If someone can't spot the difference between the interior of a £20k BMW and a £60k BMW, it's more than likely Specsavers they need to go. 

The 6 series is a lovely place to sit. There maybe similar styling in bits, but you can see the quality of material increase greatly.


----------



## Kash-Jnr (Mar 24, 2013)

A fine line between just hating for the sake of it and having an articulated opinion.


----------



## alan hanson (May 21, 2008)

m4rkymark said:


> I don't think the money they charge is spent anywhere - car prices are figures plucked out the air - they think of a number, double it then add some more on just for good measure. I would agree with daryl - I don't think manufacturers are trying any more - cars are just silly expensive.


Pretty much applicable to everything in the world today, as technology advances as does material costs and other production costs unavoidable the cost of the product will rise too.
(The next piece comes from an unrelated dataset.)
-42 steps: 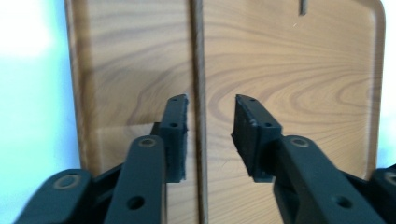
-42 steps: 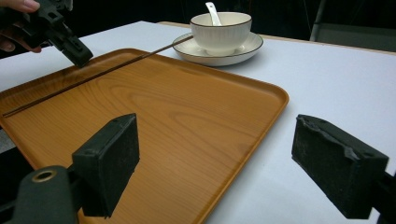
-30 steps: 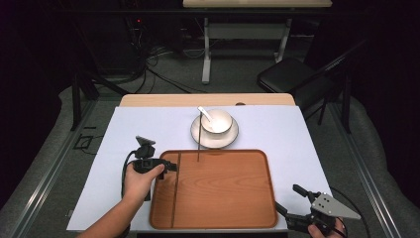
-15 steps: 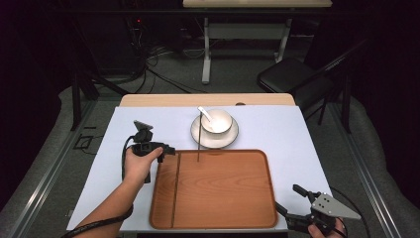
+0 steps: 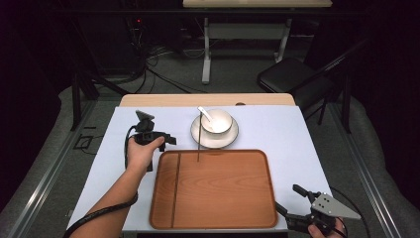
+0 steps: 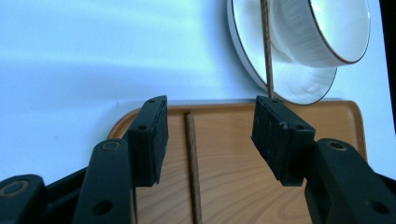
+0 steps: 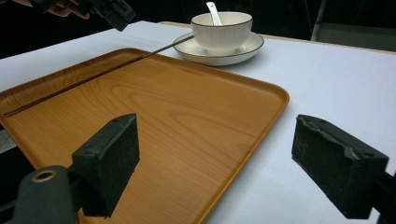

You want a premium product and it is just that you pay premium prices else everyone would have one.


----------



## 182_Blue (Oct 25, 2005)

Give it a 4 wheel drive option and i may just want one.


----------



## G.P (Dec 13, 2011)

Shaun said:


> Give it a 4 wheel drive option and i may just want one.


For me, give it 4WD and it becomes boring and I'd never want one, good job we are all different..


----------



## 182_Blue (Oct 25, 2005)

G.P said:


> For me, give it 4WD and it becomes boring and I'd never want one, good job we are all different..


Indeed we are all different, hence why I said give me the *Option*, i dont like rear wheel drive, i wouldn't want that power through the front wheels so 4x4 it is for me.

Oh and to everyone else I don't need my mind changing thanks :wave:, it's only one of a very very few BMW's I would consider buying so don't spoil it LOL.


----------



## Rayaan (Jun 1, 2014)

Hehe id buy that now if I was having a mid life crisis!

I think it looks better than an M4 does (too long looking IMO)


----------



## Rayaan (Jun 1, 2014)

Kash-Jnr said:


> 1 series interior
> 
> 
> 6 series interior
> ...


TBF they do look awfully similiar......

No doubt the quality is better in a 6 series but come on - if they can come up with an interior like the I8 I cant see why they can't have a unique interior in every car instead of having the same photocopied template and masking it with higher quality materials.


----------



## Dougnorwich (Jun 27, 2014)

Higher grade materials......let's think about that

Isn't that the same difference between next jeans and Armani jeans ?. Higher grade materials....and they way they make you feel 

I know I feel a bit more special in my boss jeans as I do in a pair of next ones 

The detail in the 6 series is something else....I still think the 6 is overpriced but none the less you must be blind to not notice the difference....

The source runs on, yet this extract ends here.